» Exercise requirements
In the entries below, find the line with "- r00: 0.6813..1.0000" and the line with "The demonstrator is". Reproduce those two lines and every line between them exactly, and nothing more.

(Stored dataset items)
=======

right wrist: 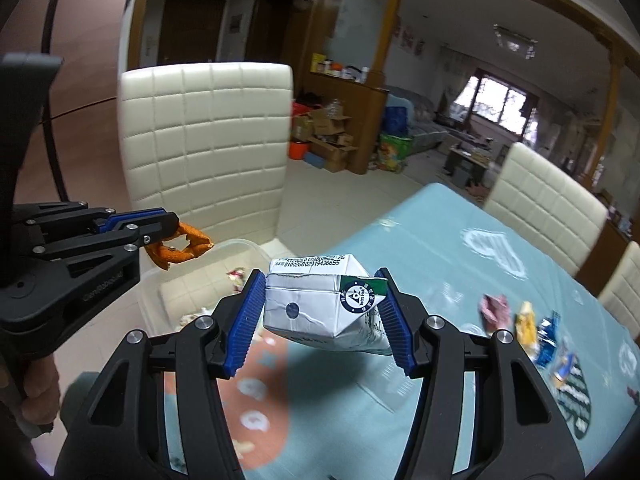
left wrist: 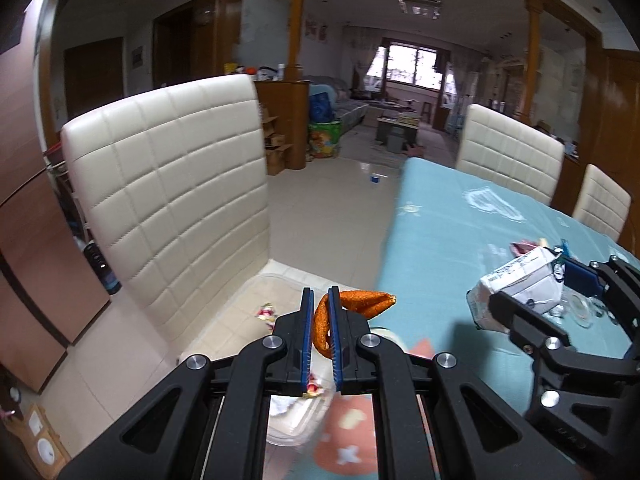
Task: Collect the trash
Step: 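Carry the orange wrapper and tissue pack to the clear bin and release both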
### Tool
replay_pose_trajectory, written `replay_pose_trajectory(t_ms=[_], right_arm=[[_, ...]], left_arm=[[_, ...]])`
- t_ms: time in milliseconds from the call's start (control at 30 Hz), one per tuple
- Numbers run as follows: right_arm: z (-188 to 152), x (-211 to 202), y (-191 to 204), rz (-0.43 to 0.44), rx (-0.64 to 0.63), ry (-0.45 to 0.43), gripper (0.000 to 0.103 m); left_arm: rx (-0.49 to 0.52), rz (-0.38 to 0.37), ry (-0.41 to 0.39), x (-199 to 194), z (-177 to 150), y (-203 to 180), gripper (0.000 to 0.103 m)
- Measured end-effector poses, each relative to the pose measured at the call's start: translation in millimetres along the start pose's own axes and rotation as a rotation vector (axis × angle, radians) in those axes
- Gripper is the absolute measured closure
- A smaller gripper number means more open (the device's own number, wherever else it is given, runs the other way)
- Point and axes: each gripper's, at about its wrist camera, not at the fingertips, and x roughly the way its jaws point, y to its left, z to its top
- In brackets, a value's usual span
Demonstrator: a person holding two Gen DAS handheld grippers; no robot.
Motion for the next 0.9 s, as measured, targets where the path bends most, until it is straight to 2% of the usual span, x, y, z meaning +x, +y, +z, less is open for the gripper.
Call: replay_pose_trajectory(t_ms=[533, 900], right_arm=[[31, 64, 34, 0.151, -0.025, 0.024, 0.046], [39, 93, 48, 0.210, -0.023, 0.052, 0.046]], left_arm=[[-0.029, 0.080, 0.072, 48, 1, 36, 0.095], [-0.077, 0.096, 0.122, 75, -3, 56, 0.095]])
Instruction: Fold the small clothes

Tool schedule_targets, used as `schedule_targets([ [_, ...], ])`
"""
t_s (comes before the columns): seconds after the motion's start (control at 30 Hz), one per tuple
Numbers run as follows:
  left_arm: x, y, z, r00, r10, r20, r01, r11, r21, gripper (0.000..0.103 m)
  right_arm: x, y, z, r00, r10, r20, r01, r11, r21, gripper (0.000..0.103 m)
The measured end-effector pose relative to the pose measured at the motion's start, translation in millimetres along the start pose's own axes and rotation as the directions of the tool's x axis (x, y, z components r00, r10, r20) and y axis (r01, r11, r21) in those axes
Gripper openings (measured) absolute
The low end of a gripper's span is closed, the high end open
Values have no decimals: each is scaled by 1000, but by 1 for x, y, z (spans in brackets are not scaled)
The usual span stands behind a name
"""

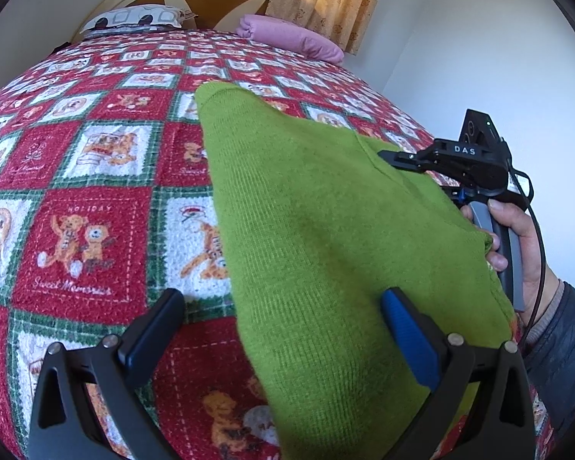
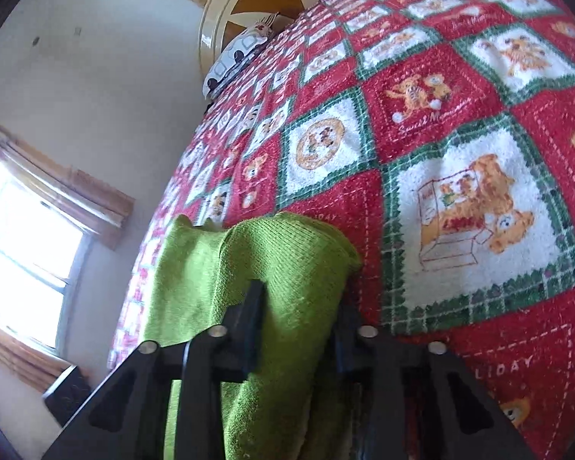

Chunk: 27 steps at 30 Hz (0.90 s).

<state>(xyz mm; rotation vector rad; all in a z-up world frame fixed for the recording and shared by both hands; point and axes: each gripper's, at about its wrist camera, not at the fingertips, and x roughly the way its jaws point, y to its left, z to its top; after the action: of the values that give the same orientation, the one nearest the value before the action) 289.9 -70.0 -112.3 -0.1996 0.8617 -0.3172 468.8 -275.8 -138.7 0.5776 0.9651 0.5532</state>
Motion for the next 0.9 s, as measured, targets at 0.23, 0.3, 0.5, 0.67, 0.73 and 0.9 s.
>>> schedule_targets([
  [0.23, 2, -8, 1, 1000, 12, -16, -12, 999, 32, 103, -2, 9, 0, 996, -89, 29, 90, 996, -15, 22],
  [0.3, 0, -12, 2, 999, -23, -27, 24, 999, 42, 83, -9, 17, -3, 995, -86, 47, 88, 996, -31, 21],
  [0.5, -13, -23, 4, 999, -16, -28, 18, 997, 72, 53, -41, 50, -11, 990, -54, 128, 66, 994, -89, 19],
  [0.67, -33, -38, 9, 999, 33, 4, -33, 991, 130, 42, -66, 77, -21, 982, -66, 180, 90, 987, -130, 19],
  [0.73, -45, -43, 9, 999, 30, 32, -34, 987, 154, 42, -74, 81, -24, 980, -55, 190, 80, 989, -127, 19],
  [0.9, -68, -50, 9, 998, 15, 54, -25, 982, 185, 41, -87, 93, -36, 980, -47, 191, 70, 991, -117, 19],
])
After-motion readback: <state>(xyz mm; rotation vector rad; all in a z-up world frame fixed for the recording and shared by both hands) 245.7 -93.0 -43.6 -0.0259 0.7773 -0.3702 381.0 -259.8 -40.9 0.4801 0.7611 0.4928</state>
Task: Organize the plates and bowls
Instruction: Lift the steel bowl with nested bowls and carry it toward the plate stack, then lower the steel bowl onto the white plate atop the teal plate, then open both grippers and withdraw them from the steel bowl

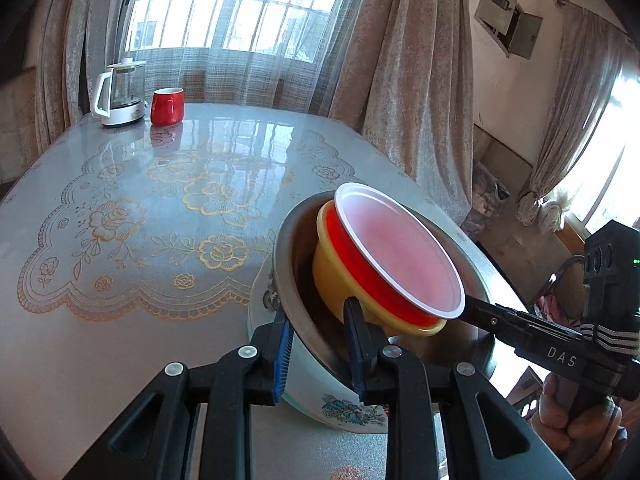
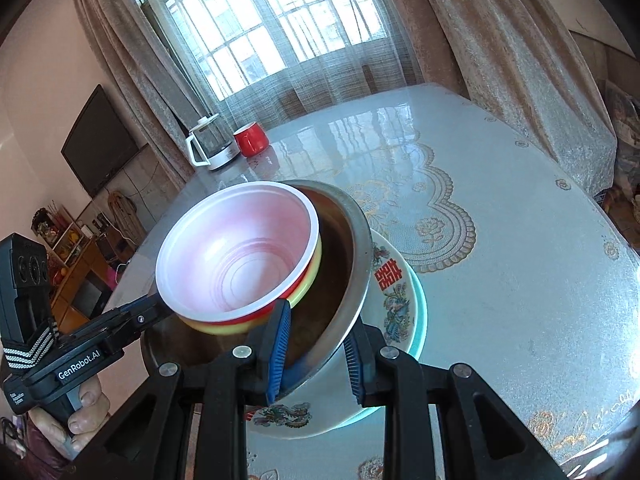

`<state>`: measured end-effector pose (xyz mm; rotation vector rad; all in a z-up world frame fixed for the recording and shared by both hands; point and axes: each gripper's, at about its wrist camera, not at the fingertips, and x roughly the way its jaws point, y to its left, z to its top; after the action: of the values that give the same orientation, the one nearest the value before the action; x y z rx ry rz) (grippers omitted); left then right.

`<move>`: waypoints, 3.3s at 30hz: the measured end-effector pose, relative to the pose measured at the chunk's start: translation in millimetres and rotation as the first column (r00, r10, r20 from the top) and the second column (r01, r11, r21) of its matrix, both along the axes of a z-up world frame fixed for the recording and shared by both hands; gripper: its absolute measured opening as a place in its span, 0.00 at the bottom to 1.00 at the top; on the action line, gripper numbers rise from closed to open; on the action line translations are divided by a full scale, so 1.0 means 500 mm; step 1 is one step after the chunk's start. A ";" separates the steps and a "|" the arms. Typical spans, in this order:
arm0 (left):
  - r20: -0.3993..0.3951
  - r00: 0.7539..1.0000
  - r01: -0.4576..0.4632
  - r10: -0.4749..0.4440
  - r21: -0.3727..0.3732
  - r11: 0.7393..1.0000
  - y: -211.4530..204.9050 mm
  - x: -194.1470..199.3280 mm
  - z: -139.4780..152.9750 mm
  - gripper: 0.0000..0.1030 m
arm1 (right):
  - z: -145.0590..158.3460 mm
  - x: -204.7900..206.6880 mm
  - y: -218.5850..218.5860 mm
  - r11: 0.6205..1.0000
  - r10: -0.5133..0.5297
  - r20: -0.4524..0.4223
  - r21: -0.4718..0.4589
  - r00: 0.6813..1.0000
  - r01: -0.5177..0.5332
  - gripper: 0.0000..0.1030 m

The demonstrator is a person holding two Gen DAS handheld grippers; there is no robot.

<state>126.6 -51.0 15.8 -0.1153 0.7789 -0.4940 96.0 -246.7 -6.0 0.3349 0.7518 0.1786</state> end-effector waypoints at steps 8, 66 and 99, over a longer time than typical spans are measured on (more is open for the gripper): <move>-0.061 0.998 0.007 -0.005 0.022 1.000 -0.015 0.007 -0.049 0.25 | -0.043 0.017 -0.012 1.000 -0.012 -0.063 0.000 0.998 0.012 0.25; -0.011 1.000 -0.019 0.020 0.089 0.996 -0.038 -0.047 -0.042 0.32 | -0.051 -0.014 -0.005 1.000 -0.012 -0.050 0.002 0.999 0.012 0.26; 0.055 0.991 -0.131 0.124 0.139 0.982 -0.002 -0.092 -0.022 0.35 | -0.043 -0.034 0.007 0.999 -0.051 -0.036 0.008 0.998 0.052 0.36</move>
<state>80.4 -52.2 4.9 -0.0205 0.7540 -0.3171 79.2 -243.4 -27.4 0.3661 0.7769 0.1276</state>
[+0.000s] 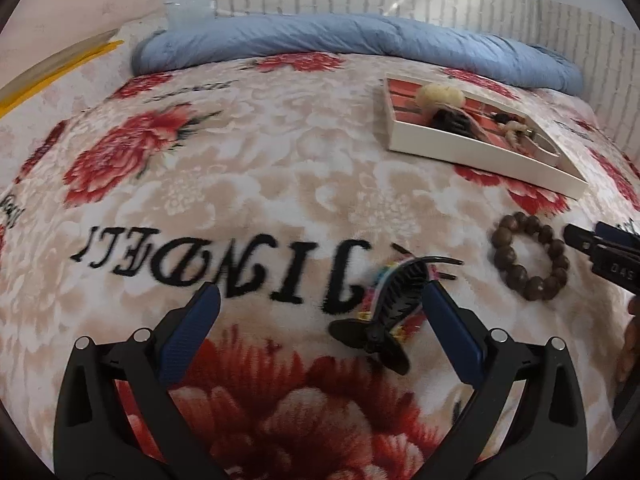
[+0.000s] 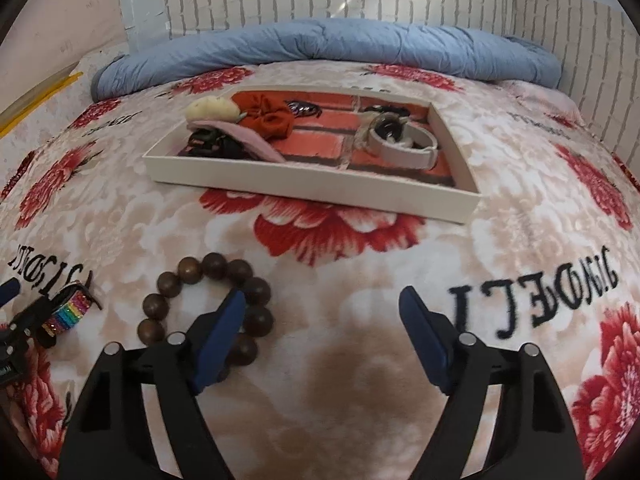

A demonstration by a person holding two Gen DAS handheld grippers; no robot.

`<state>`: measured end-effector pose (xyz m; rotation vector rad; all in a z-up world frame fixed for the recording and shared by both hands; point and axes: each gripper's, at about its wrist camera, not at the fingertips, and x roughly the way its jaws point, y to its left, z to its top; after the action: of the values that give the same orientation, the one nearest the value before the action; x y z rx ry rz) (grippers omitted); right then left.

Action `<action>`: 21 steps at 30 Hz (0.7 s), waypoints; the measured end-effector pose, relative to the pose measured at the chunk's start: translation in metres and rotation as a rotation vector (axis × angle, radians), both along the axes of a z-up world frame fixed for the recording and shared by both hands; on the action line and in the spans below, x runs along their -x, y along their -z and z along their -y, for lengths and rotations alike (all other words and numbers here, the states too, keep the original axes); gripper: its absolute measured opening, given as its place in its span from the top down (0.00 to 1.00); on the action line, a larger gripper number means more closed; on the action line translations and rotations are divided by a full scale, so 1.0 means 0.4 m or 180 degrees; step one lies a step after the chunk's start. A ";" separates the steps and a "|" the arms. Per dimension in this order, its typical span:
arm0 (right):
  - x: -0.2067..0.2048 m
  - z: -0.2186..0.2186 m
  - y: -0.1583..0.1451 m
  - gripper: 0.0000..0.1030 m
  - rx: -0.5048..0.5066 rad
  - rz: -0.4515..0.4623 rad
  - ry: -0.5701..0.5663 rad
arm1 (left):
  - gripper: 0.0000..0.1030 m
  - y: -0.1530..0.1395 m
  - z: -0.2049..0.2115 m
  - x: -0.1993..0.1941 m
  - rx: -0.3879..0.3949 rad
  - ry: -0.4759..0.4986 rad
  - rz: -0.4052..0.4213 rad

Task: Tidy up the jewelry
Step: 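Move left tool toward rainbow-beaded claw clip while right tool approaches wooden bead bracelet, then close left tool on rainbow claw clip while right tool grasps bead bracelet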

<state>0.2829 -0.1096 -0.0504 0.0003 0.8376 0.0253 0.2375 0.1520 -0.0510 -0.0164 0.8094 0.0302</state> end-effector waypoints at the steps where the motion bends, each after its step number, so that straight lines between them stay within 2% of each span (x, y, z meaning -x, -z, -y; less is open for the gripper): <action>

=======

» Answer to this task
  - r00: 0.6813..1.0000
  - r01: -0.5177..0.5332
  - gripper: 0.0000..0.1030 m

The demonstrator is a person holding two Gen DAS handheld grippers; there is no robot.

The answer requires no additions.